PROMPT: Transcribe the listing word for word.

SOURCE DATA:
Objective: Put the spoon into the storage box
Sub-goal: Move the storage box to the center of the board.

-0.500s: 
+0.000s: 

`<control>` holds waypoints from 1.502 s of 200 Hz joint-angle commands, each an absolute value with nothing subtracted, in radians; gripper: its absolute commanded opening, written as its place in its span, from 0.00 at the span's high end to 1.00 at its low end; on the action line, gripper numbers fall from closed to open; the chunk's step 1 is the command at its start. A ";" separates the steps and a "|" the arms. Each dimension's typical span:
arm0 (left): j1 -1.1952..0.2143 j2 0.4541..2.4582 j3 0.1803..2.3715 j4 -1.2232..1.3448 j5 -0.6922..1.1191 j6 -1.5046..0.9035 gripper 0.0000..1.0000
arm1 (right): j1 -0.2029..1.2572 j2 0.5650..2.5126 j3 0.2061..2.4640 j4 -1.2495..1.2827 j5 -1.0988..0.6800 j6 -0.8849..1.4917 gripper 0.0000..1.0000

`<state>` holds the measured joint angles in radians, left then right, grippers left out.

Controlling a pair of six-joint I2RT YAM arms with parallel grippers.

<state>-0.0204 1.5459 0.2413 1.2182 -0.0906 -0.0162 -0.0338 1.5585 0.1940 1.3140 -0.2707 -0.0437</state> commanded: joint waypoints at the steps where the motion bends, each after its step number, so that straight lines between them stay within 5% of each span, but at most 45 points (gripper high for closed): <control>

TASK OUTPUT:
Objective: Put the spoon into the storage box
Sub-goal: Move the storage box to the center of the board.

-0.500s: 
+0.000s: 

`<control>` holds waypoints from 1.502 s of 200 Hz joint-angle commands, each an absolute value with nothing subtracted, in radians; gripper: its absolute commanded opening, written as its place in its span, from 0.00 at the span's high end to 1.00 at its low end; on the action line, gripper numbers fall from closed to open; the chunk's step 1 is the command at its start. A ";" separates the steps and a "|" the arms. Each dimension's typical span:
arm0 (left): j1 -1.1952..0.2143 j2 0.4541..2.4582 j3 0.1803..2.3715 j4 -1.2232..1.3448 j5 -0.6922..1.1191 j6 -1.5046..0.9035 gripper 0.0000..1.0000
arm1 (right): j1 -0.2029..1.2572 j2 0.5650..2.5126 j3 0.2061..2.4640 j4 -1.2495..1.2827 j5 -1.0988..0.6800 j6 -0.8849..1.4917 gripper 0.0000..1.0000

`<state>` holds the measured joint angles in radians, left then right, grippers left out.

Controlling a pair of six-joint I2RT YAM arms with parallel grippers.

<state>-0.0204 1.5459 0.2413 1.2182 -0.0906 -0.0162 -0.0338 1.5585 0.1940 1.3140 -0.2707 -0.0437</state> commanded: joint waypoints at the steps where the motion bends, each after its step number, so that straight lines between them stay within 5% of each span, but at most 45 points (gripper high for closed): <control>

The response is complete as it stands.